Yes, it turns out when you load up a ResourceManager it stays in memory. Given what it's doing, it's actually wicked fast.

I did some semi-scientific profiling. I wanted to compare it to rolling my own simple StringManager component.

Using four culture-region pairs (let's just call them CultureInfos) each containing 500 strings of 50 chars or less, pulling out 30 strings from them using a ResourceManager and satellite assemblies typically adds about 10-20ms of overhead [1]. Increase the number of string lookups appreciably and it scales pretty well (I'm not using high-res timers).

There is some initial latency associated with the initial pass as the satellite assemblies get loaded. Call it a couple hundred ms.

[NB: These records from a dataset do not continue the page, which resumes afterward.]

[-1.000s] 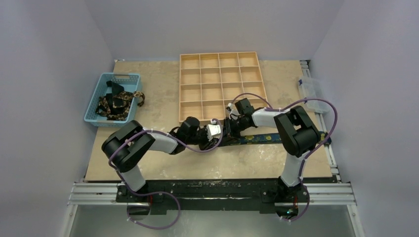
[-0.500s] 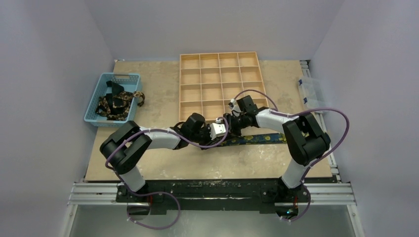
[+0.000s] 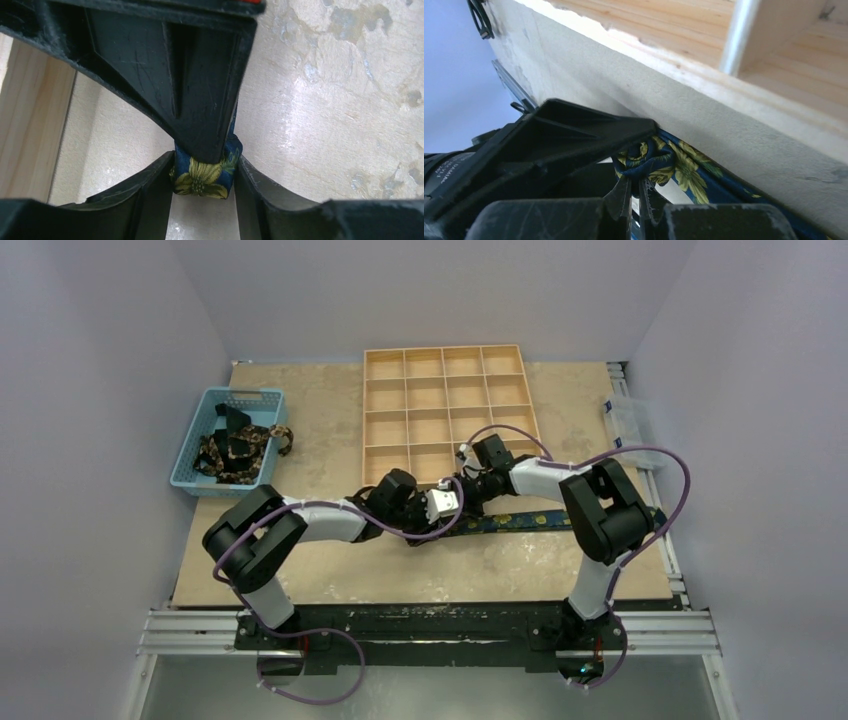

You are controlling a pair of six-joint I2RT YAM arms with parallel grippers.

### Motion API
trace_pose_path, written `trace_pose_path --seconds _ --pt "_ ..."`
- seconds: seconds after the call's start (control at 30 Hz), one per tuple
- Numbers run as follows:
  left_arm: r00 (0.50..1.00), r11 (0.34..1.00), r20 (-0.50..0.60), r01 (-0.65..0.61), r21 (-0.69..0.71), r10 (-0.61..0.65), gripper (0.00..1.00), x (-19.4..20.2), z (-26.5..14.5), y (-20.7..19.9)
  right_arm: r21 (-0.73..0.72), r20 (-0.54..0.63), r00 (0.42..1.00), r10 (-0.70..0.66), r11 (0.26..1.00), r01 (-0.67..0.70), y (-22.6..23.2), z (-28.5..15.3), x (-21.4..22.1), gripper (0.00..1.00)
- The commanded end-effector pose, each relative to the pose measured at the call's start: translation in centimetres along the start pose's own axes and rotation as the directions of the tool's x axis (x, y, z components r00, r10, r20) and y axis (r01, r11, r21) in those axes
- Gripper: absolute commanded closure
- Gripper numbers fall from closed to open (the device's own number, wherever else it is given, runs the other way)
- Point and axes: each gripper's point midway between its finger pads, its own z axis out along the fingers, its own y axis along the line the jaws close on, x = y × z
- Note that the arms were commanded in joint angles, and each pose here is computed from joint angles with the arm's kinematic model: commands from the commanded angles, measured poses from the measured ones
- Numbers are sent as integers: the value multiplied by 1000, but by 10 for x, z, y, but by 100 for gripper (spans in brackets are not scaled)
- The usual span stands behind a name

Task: Roll the ties
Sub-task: Roll the tie at the center of the board.

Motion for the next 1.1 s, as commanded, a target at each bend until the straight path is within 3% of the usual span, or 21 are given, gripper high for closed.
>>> trace_pose_path --seconds 0.0,0.1,0.3,0.6,0.83,1.07 --pt "999 998 -43 25 61 -22 49 25 -2 -17 142 -21 999 39 989 -35 -49 2 11 100" --pt "1000 997 -6 -6 76 6 35 19 -1 -17 169 -39 996 77 983 -70 -67 4 17 100" --pt "998 998 61 -18 55 14 29 9 1 -12 230 -50 991 124 967 -109 -96 6 24 100" --pt "989 999 146 -18 43 12 31 -2 4 5 339 -43 991 124 935 -102 -123 -6 30 100" --pt "984 996 176 -31 86 15 39 -10 14 2 345 -18 996 88 936 -76 -121 -12 29 100" --pt "984 995 176 -45 94 28 39 -6 22 -4 356 -6 996 89 931 -81 -122 -11 23 100"
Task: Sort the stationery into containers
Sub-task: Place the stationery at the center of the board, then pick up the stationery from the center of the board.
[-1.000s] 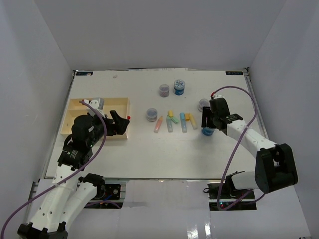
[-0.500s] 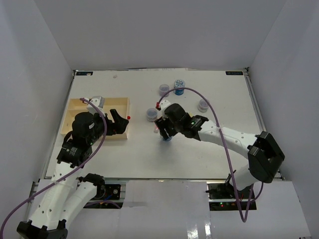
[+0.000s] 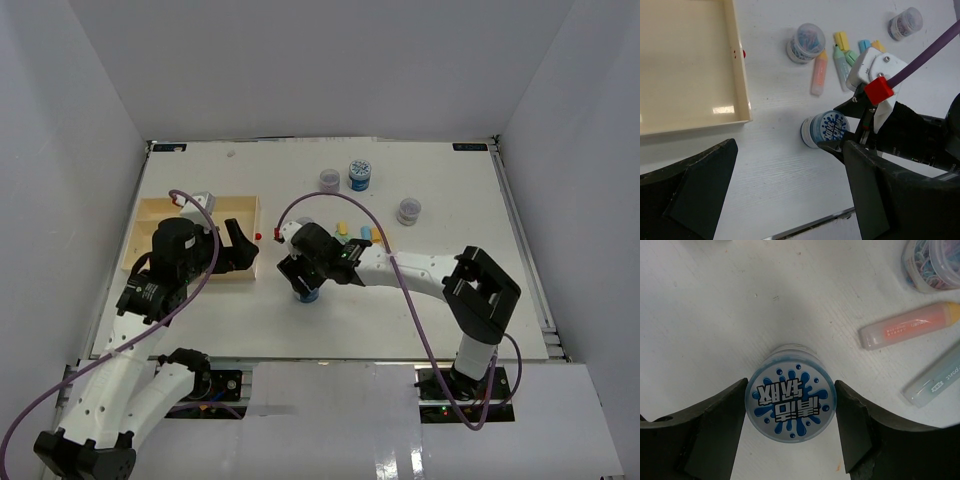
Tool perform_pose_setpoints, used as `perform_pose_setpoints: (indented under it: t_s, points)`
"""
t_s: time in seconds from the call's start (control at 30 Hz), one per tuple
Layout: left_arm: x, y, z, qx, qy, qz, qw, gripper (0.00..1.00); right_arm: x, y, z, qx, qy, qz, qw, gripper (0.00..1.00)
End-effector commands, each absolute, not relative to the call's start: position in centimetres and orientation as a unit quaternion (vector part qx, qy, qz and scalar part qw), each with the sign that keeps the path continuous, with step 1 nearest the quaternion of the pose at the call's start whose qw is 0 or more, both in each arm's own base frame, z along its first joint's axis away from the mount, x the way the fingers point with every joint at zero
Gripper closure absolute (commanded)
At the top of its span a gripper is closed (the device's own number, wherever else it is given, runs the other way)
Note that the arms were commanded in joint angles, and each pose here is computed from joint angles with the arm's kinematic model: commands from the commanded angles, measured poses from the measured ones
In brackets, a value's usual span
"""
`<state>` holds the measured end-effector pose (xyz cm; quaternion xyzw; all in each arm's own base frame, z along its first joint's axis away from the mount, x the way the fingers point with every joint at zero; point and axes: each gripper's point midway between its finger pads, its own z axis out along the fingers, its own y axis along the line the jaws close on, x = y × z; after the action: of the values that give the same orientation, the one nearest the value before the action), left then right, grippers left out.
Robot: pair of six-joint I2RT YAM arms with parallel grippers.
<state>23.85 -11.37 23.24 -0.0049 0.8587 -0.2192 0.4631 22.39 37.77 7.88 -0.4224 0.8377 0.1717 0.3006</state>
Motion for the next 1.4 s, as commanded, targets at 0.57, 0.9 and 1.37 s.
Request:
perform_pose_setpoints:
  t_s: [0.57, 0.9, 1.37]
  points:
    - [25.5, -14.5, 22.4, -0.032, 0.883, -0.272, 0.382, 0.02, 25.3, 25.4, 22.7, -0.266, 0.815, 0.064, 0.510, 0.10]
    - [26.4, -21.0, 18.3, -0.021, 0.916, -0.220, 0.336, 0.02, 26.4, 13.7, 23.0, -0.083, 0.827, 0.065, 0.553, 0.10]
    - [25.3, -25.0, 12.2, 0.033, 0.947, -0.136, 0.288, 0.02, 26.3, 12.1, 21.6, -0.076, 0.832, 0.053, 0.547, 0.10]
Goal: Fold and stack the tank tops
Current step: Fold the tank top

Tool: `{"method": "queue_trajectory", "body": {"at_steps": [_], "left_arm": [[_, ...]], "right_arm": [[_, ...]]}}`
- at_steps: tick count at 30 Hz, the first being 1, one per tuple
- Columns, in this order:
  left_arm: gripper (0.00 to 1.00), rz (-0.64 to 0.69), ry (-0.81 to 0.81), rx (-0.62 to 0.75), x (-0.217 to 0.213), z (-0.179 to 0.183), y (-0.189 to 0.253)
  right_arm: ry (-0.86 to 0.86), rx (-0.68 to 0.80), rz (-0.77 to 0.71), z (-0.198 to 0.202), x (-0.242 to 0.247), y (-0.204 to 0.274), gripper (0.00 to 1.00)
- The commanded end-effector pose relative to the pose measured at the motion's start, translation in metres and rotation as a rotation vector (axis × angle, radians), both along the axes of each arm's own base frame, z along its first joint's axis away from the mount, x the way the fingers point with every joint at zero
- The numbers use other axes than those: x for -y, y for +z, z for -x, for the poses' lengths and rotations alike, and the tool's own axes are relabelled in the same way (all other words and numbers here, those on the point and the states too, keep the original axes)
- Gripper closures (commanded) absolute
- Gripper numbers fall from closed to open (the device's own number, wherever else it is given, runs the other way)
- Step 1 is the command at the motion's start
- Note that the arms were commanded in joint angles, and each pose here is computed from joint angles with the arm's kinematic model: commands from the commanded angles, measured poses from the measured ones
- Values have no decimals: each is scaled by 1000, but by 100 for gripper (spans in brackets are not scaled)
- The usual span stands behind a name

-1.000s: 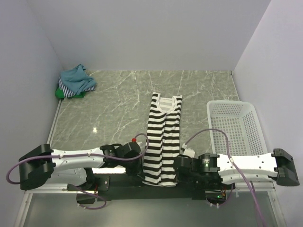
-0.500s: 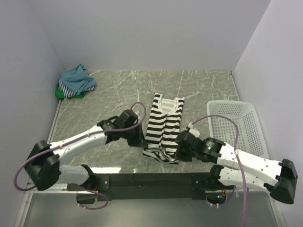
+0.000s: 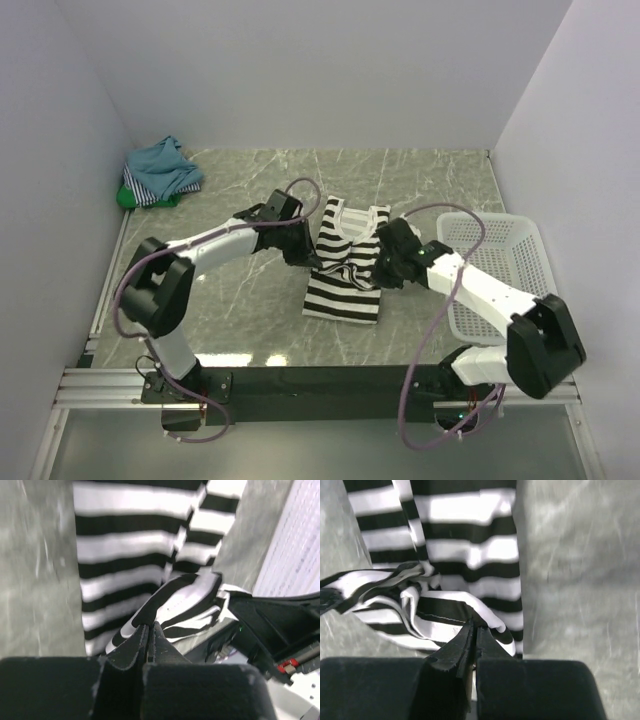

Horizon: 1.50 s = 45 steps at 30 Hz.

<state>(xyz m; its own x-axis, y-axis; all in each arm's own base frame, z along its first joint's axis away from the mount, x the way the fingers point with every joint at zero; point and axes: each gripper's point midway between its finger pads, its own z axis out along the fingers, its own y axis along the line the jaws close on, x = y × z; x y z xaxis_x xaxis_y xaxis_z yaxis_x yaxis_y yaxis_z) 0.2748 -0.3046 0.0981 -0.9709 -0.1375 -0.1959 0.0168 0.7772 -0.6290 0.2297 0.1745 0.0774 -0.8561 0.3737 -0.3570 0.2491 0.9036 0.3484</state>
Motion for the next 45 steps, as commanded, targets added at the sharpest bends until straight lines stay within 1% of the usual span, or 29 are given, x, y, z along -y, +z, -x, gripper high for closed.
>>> {"method": "queue_trajectory", "body": {"at_steps": [1, 3, 7, 9, 12, 16, 21, 23, 24, 26, 27, 28, 29, 31, 33, 34, 36, 38, 39, 41, 43, 45], "left_arm": [[99, 91, -10, 75, 22, -33, 23], [99, 75, 2, 74, 24, -43, 18], [99, 78, 34, 86, 24, -64, 24], [99, 68, 47, 83, 21, -73, 20], [99, 65, 50, 81, 22, -81, 18], [99, 70, 62, 89, 20, -91, 18], [99, 87, 65, 80, 25, -104, 8], [99, 81, 72, 76, 25, -109, 1], [99, 88, 81, 81, 25, -114, 3], [94, 103, 87, 81, 24, -116, 2], [89, 117, 102, 92, 21, -121, 3], [84, 127, 110, 101, 20, -123, 6], [81, 135, 124, 109, 16, -128, 8], [71, 144, 137, 130, 12, -137, 14], [66, 162, 159, 151, 5, -145, 22], [61, 178, 165, 169, 4, -150, 27], [59, 197, 181, 188, -1, -159, 39], [55, 195, 189, 200, -6, -164, 46], [54, 190, 190, 230, -8, -168, 55], [53, 180, 192, 246, -14, -167, 66], [53, 178, 193, 267, -18, -161, 80], [56, 184, 193, 229, -19, -143, 78]], "right_arm": [[57, 101, -35, -42, -14, 22, 100], [55, 120, -40, -55, -16, 27, 100], [43, 107, -27, -70, -14, 19, 100], [30, 103, -22, -78, -11, 14, 100], [33, 91, -35, -81, -12, 10, 100], [-3, 96, -39, -89, -2, 5, 100], [-20, 80, -62, -97, -1, -3, 100], [-31, 83, -74, -101, -1, -4, 90], [-37, 82, -73, -103, 0, -6, 74], [-44, 89, -79, -106, 1, -5, 61], [-54, 100, -77, -108, 3, -3, 52], [-60, 111, -76, -110, 4, -1, 49], [-75, 129, -70, -114, 8, 3, 46], [-81, 146, -57, -119, 11, 8, 46], [-85, 164, -51, -123, 12, 15, 45], [-100, 187, -26, -128, 17, 20, 45], [-113, 229, -12, -133, 21, 34, 45], [-138, 275, 17, -136, 30, 48, 45], [-133, 297, 27, -138, 32, 55, 45], [-118, 334, 43, -135, 31, 69, 45], [-46, 367, 40, -129, 15, 79, 45], [10, 376, 25, -124, 2, 82, 45]]}}
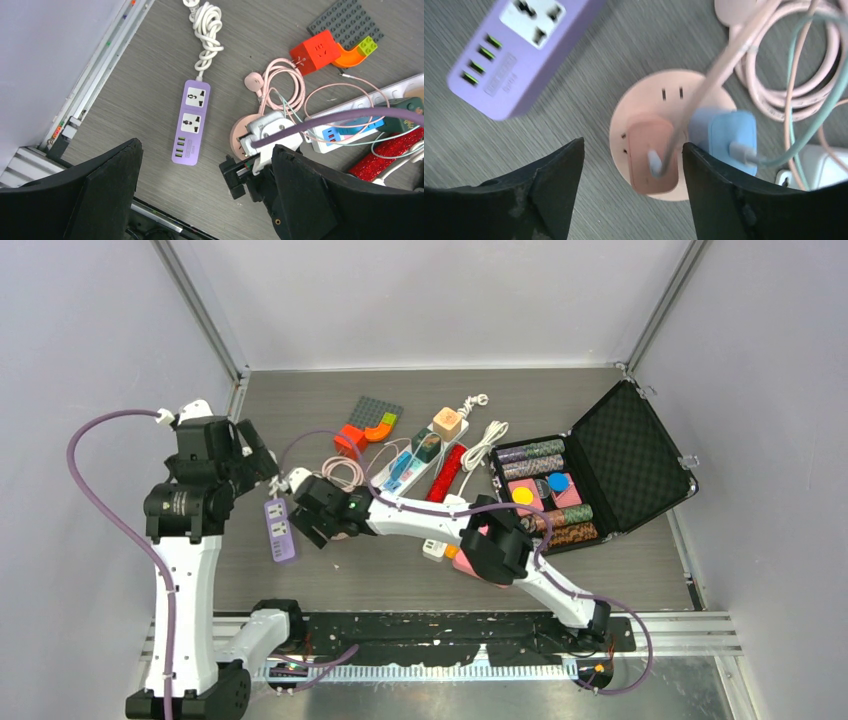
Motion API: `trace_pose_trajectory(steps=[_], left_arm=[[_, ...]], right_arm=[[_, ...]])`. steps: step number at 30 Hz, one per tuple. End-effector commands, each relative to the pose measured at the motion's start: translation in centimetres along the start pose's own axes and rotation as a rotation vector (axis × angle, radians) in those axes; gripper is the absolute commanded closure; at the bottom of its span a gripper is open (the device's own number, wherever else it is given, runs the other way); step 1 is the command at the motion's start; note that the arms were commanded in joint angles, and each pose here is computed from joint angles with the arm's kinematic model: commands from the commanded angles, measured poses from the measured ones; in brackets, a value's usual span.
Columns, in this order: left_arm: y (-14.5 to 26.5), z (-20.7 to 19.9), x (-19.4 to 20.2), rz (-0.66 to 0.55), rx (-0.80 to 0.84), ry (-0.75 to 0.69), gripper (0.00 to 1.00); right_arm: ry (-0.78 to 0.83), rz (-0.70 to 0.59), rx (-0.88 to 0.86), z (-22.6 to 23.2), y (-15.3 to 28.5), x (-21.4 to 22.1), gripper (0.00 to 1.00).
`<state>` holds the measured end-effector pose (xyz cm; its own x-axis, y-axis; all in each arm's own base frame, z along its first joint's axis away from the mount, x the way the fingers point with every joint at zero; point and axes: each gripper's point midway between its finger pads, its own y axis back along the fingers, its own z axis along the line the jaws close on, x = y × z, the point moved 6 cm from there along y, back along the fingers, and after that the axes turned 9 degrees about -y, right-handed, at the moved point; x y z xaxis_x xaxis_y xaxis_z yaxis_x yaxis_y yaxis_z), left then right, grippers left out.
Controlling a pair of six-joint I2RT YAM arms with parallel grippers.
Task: Insert the plug
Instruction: Insert the plug into the socket.
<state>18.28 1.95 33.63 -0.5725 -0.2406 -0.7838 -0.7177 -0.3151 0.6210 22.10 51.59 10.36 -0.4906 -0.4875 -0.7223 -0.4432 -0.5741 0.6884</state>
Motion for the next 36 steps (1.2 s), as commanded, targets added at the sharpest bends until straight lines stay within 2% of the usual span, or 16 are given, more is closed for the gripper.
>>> trace_pose_trajectory(steps=[1, 5, 10, 12, 13, 14, 15, 16, 19, 23, 28, 31, 34, 36], left_arm=[[1.8, 0.8, -2.2, -0.111, -0.02, 0.0, 0.0], [2.7, 1.3, -2.7, -0.135, -0.036, -0.002, 0.0], [3.5, 1.4, -2.9, -0.174, -0.014, -0.005, 0.0], [3.7, 1.1, -2.8, -0.185, 0.02, -0.006, 0.0], [3.7, 0.9, -2.7, -0.187, 0.046, -0.027, 0.0], [3.7, 0.6, -2.7, -0.191, 0.075, -0.048, 0.0], [3.6, 0.4, -2.6, -0.186, 0.094, -0.067, 0.0], [3.4, 0.2, -2.5, -0.179, 0.11, -0.082, 0.0], [3.0, -0.9, -2.0, -0.15, 0.205, -0.125, 0.0], [2.9, -4.1, -1.1, -0.149, 0.476, -0.154, 0.0], [2.6, -7.4, 0.8, -0.095, 0.76, -0.179, 0.01], [1.9, -9.1, 2.7, -0.056, 0.832, -0.206, 0.03], [1.5, -10.8, 4.6, -0.021, 0.89, -0.211, 0.04], [1.3, -12.0, 6.0, 0.003, 0.93, -0.192, 0.05]], right_arm=[[-0.072, 0.008, 0.028, -0.5, 3.7, -5.0, 0.21], [-0.137, -0.036, -0.043, -0.5, 6.0, -7.4, 0.11], [-0.161, -0.043, -0.069, -1.2, 9.1, -7.8, 0.1], [-0.167, -0.05, -0.07, -1.8, 10.9, -7.6, 0.1], [-0.175, -0.092, -0.08, -2.1, 13.1, -8.6, 0.11], [-0.174, -0.084, -0.073, -2.5, 13.3, -7.7, 0.12], [-0.182, -0.135, -0.063, -3.0, 15.5, -8.6, 0.13], [-0.185, -0.126, -0.036, -3.6, 15.5, -7.4, 0.14], [-0.218, -0.216, 0.087, -6.3, 19.5, -7.4, 0.14], [-0.327, -0.23, 0.245, -11.0, 22.3, -4.7, 0.14], [-0.584, -0.143, 0.337, -17.7, 24.1, 1.6, 0.15], [-0.636, -0.057, 0.382, -19.5, 24.9, 5.7, 0.14], [-0.656, -0.026, 0.409, -20.1, 26.3, 8.3, 0.03], [-0.706, -0.019, 0.425, -20.3, 26.7, 10.2, 0.01]])
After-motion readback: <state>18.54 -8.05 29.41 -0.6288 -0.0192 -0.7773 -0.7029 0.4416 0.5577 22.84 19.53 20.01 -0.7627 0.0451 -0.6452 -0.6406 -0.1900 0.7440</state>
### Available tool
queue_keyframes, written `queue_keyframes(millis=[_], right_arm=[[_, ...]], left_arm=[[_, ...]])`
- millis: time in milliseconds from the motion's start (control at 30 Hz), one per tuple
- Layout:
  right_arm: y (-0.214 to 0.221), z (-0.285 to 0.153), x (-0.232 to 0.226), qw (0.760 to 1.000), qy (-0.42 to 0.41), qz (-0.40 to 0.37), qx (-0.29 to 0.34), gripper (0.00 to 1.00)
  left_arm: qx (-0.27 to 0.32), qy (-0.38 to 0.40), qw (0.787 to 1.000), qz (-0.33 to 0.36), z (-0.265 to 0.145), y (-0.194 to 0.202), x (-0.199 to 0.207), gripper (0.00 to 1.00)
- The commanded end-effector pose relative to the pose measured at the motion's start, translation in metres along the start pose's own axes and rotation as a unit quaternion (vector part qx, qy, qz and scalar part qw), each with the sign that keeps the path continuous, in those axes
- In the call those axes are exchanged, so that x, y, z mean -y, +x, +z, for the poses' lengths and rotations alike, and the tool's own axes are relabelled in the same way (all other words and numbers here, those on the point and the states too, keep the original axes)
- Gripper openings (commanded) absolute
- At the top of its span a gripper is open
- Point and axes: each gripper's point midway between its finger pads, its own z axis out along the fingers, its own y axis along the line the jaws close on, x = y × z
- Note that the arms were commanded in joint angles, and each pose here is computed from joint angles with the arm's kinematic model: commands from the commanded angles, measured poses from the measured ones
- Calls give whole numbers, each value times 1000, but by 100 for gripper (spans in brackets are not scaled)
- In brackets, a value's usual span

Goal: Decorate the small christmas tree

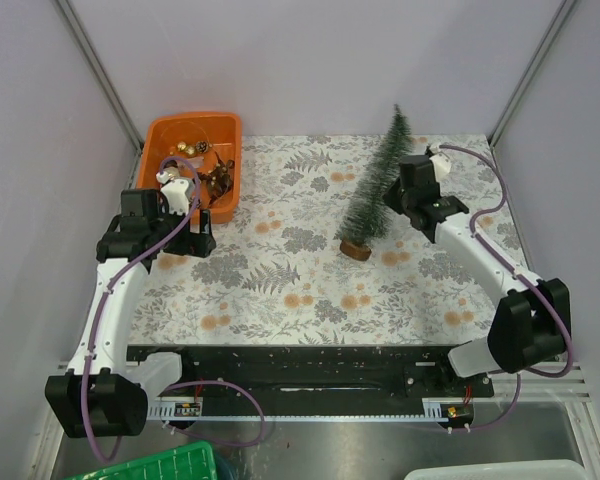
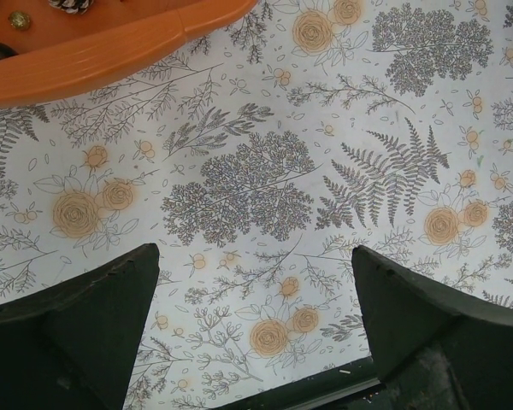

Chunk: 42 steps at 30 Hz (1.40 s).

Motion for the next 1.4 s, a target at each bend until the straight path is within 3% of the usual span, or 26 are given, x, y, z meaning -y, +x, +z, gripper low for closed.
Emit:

Okay, so my notion was that a straight two dimensioned lookup of strings would be more efficient. It is, about twice as fast. The same 30 strings pulled through my StringManager class took less that 10ms and was frequently unmeasurable. Increasing the number of accesses to 500 or 1000, still shows about a 2:1 performance margin.

The initial latency is quite a bit lower than with the ResourceManager; I'm parsing the string file with an XmlNodeReader and it's also a single file access as opposed to one file per CultureInfo for satellite assemblies.

The drawback to this approach is that you lose the fallback using a CultureInfo instance with a ResourceManager gives you. In its favor, storing string tables in a simple xml file requires a lot less in the way of build--no resgen, no al, no batch files. I didn't add a filewatch to my class yet, but if you did, you could basically deploy new strings without stopping a running instance of the application.

So I think it really comes down to asking how important fallback is. If you're building a website and pulling language accept headers to serve numerous languages dynamically, then it seems suitably important. If you're building a site and just want to be able to let users select which language they want to view your content in, it doesn't seem as critical.

The ms saved aren't massive, but it adds up in page generation and for the potential increase in performance and the loss of a lot of build/deployment headaches, it seems like a pretty valid way to handle language resources for ASP.NET sites.

[1] I'm using an ASP.NET hosted page as the test harnass and simply writing to Response.